Would you repeat the data below exactly, taking out the images?

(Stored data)
• • • • •

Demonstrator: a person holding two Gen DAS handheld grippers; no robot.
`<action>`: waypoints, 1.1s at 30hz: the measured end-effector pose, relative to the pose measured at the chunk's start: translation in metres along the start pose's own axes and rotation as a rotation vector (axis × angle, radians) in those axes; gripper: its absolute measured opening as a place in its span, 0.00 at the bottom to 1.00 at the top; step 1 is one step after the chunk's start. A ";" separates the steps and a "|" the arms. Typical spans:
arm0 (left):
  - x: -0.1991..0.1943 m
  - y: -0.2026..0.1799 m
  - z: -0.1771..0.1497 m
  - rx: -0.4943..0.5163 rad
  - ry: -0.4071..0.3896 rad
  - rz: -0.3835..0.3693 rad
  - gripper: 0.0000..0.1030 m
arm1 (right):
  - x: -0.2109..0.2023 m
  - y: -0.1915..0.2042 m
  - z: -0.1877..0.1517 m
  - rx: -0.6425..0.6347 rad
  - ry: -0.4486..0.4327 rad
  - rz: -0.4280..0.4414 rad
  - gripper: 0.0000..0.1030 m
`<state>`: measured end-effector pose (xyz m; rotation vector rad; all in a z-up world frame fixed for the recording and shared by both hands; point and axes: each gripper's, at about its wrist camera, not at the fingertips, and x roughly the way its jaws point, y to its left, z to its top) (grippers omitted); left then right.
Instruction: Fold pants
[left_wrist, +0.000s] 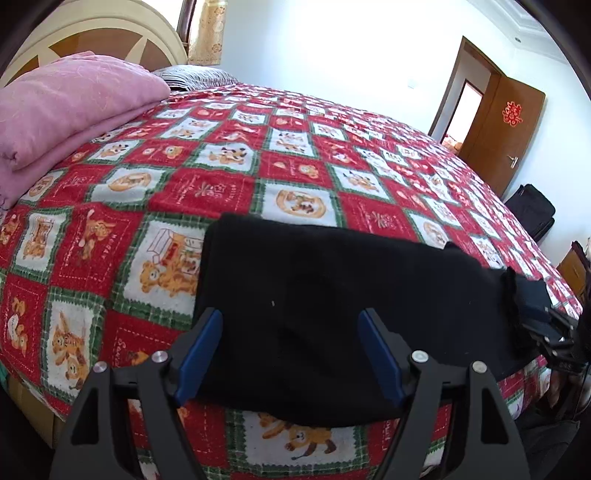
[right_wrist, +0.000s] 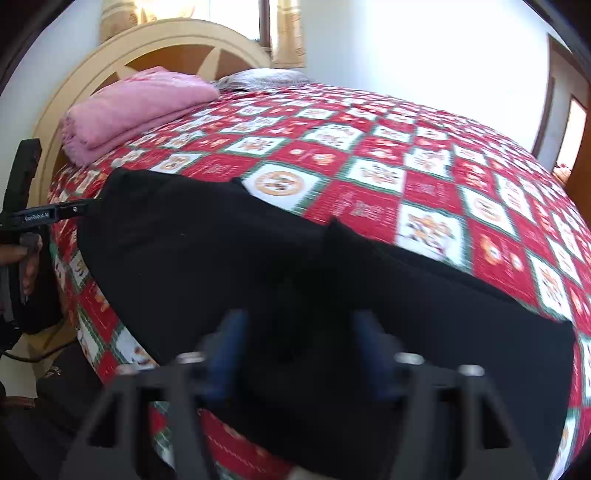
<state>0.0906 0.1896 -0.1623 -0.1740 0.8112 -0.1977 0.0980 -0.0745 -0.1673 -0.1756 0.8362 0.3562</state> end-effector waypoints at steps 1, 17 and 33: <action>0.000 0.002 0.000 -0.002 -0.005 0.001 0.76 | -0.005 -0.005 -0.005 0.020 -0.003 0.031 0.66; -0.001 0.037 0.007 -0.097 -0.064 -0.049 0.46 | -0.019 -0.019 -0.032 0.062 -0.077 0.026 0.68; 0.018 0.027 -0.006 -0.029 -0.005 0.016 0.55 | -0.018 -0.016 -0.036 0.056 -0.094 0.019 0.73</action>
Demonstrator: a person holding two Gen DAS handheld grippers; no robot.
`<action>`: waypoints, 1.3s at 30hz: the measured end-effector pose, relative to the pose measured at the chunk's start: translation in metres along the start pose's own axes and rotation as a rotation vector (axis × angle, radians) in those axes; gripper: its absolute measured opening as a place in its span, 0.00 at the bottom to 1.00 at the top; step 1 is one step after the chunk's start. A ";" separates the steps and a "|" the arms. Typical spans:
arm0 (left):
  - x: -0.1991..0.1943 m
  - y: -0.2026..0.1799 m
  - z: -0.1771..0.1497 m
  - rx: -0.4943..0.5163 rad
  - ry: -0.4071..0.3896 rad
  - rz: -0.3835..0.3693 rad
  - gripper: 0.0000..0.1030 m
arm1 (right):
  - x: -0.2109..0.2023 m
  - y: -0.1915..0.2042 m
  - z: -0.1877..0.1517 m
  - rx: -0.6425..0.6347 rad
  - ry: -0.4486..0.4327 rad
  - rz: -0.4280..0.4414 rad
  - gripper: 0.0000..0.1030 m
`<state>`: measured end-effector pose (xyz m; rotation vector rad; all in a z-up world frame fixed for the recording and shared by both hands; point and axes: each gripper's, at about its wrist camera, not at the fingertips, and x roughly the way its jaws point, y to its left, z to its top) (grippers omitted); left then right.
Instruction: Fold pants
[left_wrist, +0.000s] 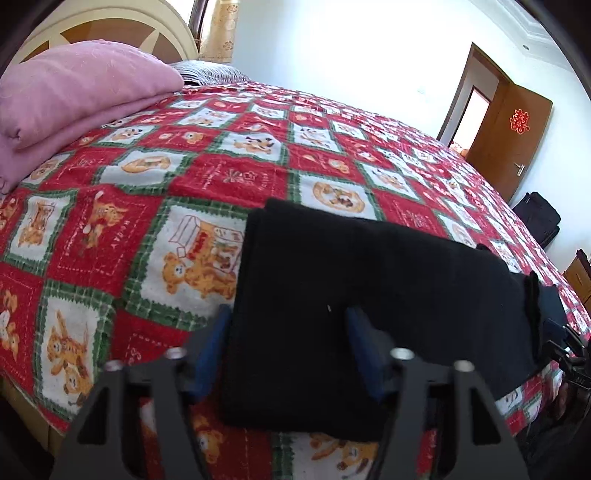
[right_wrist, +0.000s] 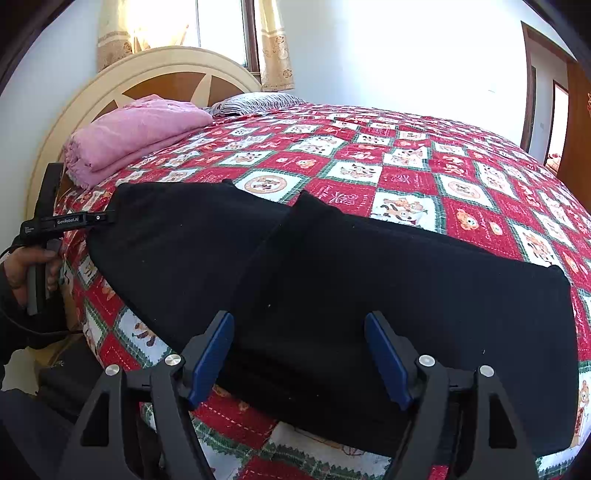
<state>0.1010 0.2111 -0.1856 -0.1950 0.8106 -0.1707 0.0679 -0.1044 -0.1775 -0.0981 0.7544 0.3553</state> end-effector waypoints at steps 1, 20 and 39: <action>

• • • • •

**EXERCISE RESULT**
Demonstrator: a person holding two Gen DAS handheld grippers; no robot.
`<action>`: waypoints, 1.1s at 30hz: the measured end-effector pose, relative to the pose measured at the chunk's start: translation in metres along the start pose's own axes and rotation as a rotation vector (axis × angle, radians) in those axes; gripper: its absolute measured opening as a place in its span, 0.00 at the bottom to 1.00 at the top; step 1 is one step after the chunk's start. A ";" separates the steps and a "|" the arms. Typical spans:
arm0 (left):
  - x: -0.1991..0.1943 m
  - y: -0.2026..0.1799 m
  - z: -0.1771..0.1497 m
  - rx: -0.4943..0.5163 rad
  - ry: -0.4071..0.3896 rad
  - rz: -0.3835..0.3693 rad
  - gripper: 0.0000..0.1030 m
arm1 (right):
  - x: -0.2109..0.2023 m
  - y: -0.1915..0.2042 m
  - z: -0.1877..0.1517 m
  - rx: -0.6425..0.6347 rad
  - ry: -0.4486..0.4327 rad
  - rz: -0.4280..0.4414 rad
  - gripper: 0.0000..0.1030 m
`<state>`: measured end-effector pose (xyz m; rotation vector rad; all in a z-up world frame fixed for the recording and shared by both hands; point and axes: each gripper's, at about its wrist camera, not at the fingertips, and x roughly the way its jaws point, y to its left, z to its top) (grippers omitted); left then right.
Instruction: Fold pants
[left_wrist, +0.000s] 
[right_wrist, +0.000s] 
<state>0.0906 0.1896 -0.1623 -0.1740 0.8112 -0.1977 0.0980 -0.0745 -0.1673 -0.1756 0.8362 0.3562</state> end-effector waypoints at steps 1, 17 and 33: <action>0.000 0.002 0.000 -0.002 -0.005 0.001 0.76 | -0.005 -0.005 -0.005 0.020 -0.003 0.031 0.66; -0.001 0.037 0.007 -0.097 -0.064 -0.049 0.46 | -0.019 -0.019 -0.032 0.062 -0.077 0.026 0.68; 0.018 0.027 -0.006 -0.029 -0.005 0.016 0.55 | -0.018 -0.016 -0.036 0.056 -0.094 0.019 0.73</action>
Demonstrator: a person holding two Gen DAS handheld grippers; no robot.
`<action>`: waypoints, 1.3s at 30hz: the measured end-effector pose, relative to the pose measured at the chunk's start: translation in metres along the start pose's own axes and rotation as a rotation vector (axis × angle, radians) in those axes; gripper: its absolute measured opening as a place in its span, 0.00 at the bottom to 1.00 at the top; step 1 is one step after the chunk's start. A ";" separates the steps and a "|" the arms. Typical spans:
arm0 (left):
  - x: -0.1991..0.1943 m
  - y: -0.2026..0.1799 m
  - z: -0.1771..0.1497 m
  - rx: -0.4943..0.5163 rad
  - ry: -0.4071..0.3896 rad
  - rz: -0.3835..0.3693 rad
  - gripper: 0.0000..0.1030 m
arm1 (right):
  - x: -0.2109..0.2023 m
  - y: -0.1915..0.2042 m
  - z: -0.1877..0.1517 m
  - rx: -0.6425..0.6347 rad
  - ry: -0.4486..0.4327 rad
  - rz: -0.4280..0.4414 rad
  - gripper: 0.0000..0.1030 m
`<state>`: measured end-effector pose (xyz m; rotation vector rad; all in a z-up world frame fixed for the recording and shared by both hands; point and axes: each gripper's, at about its wrist camera, not at the fingertips, and x roughly the way its jaws point, y to its left, z to its top) (grippers omitted); left then right.
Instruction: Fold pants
[left_wrist, +0.000s] 
[right_wrist, +0.000s] 
<state>0.1010 0.2111 -0.1856 -0.1950 0.8106 -0.1707 0.0679 -0.1044 -0.1775 -0.0981 0.7544 0.3553</state> end-effector waypoints at steps 1, 20 and 39: <action>

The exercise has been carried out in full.